Clément Cogitore a 34 ans. Il a suivi des études artistiques classiques et ses courts métrages ont été très vite remarqués et couronnés par divers prix. Il serait, d’après le très sérieux journal Le Monde « l’un des artistes français les plus en vue de sa génération ». Excusez-nous du peu.

Le krump est une danse urbaine née des émeutes de Los Angeles en 1992 et de leur violente répression. Les premiers danseurs exprimaient leur frustration et leur colère par des gestes saccadés qui mimaient le combat sur fond de musique rap. Cet exutoire est devenu un courant artistique avec ses codes, ses figures imposées et ses pères fondateurs. Puis il a traversé l’océan et a fait des émules en Europe.

Habitué des ambiances énigmatiques et des sujets un peu barrés, Clément Cogitore a imaginé de faire danser une troupe de krump sur une pièce des Indes galantes, chef-d’oeuvre de Rameau composé en 1735 et monument du classicisme français à l’emphase baroque. Alors qu’il avait d’abord pensé filmer les danseurs dans un des lieux où se déroulent habituellement leurs battles, le réalisateur a finalement parié sur la scène de l’Opéra Bastille dont il a pu disposer durant quelques heures. Le résultat est saisissant. Au point que ce très court-métrage d’à peine plus de cinq minutes a été choisi pour ouvrir la saison 2017-2018 de l’Opéra de Paris.

Si l’alliance des ornements de Rameau et de la brutalité crue du krump peut sembler déroutante, l’association fonctionne plutôt bien.
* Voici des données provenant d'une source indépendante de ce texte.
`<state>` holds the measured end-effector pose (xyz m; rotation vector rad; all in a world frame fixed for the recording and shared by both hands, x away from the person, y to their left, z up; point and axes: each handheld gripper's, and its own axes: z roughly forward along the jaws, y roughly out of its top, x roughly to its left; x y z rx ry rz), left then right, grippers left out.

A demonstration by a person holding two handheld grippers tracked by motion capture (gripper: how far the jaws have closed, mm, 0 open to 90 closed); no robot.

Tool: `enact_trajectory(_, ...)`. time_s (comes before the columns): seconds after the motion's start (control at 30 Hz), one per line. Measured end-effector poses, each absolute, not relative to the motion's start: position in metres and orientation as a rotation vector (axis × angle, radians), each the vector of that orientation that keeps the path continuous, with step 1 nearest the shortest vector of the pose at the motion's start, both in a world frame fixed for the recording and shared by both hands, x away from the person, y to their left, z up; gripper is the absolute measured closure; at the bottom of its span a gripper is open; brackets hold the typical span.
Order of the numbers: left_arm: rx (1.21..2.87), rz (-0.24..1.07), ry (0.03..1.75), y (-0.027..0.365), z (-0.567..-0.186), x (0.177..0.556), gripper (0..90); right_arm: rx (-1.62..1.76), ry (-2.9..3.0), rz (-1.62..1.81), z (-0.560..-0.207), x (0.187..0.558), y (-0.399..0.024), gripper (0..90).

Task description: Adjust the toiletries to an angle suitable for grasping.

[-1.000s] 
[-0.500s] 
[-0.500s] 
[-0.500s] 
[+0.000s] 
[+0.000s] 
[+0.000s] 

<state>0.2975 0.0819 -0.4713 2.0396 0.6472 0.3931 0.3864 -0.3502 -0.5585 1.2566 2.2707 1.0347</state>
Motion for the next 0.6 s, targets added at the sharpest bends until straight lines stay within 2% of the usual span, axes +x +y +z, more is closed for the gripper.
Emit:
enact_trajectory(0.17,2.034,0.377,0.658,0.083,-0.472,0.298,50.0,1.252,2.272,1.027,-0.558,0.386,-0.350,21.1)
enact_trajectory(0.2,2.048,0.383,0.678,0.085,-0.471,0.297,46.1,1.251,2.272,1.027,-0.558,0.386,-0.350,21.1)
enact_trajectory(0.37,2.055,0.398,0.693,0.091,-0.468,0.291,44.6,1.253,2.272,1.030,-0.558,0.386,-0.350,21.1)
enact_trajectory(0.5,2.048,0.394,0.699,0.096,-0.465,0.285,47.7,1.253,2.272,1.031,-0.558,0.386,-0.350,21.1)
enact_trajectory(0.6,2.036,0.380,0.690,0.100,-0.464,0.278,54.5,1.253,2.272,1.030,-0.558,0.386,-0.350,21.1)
D’abord parce que la puissance de « La danse du calumet de la paix » puisqu’il s’agit de cette pièce, a quelque chose de cathartique qui rejoint le krump aussi bien que le rock et toutes les expressions artistiques de la tension. Ensuite parce que Rameau l’a écrite sous l’influence directe d’un spectacle de danse tribale exécuté par des « sauvages » amenés d’Amérique du Nord pour divertir les Parisiens. Il a voulu traduire dans sa musique cette violence transformée en art qui l’avait fasciné. Trois cents ans plus tard, sa partition sert de support à la danse de la colère d’autres sauvages, ceux que repoussent nos centre-villes en espérant pouvoir les oublier. La boucle est bouclée. Et c’est une très belle boucle.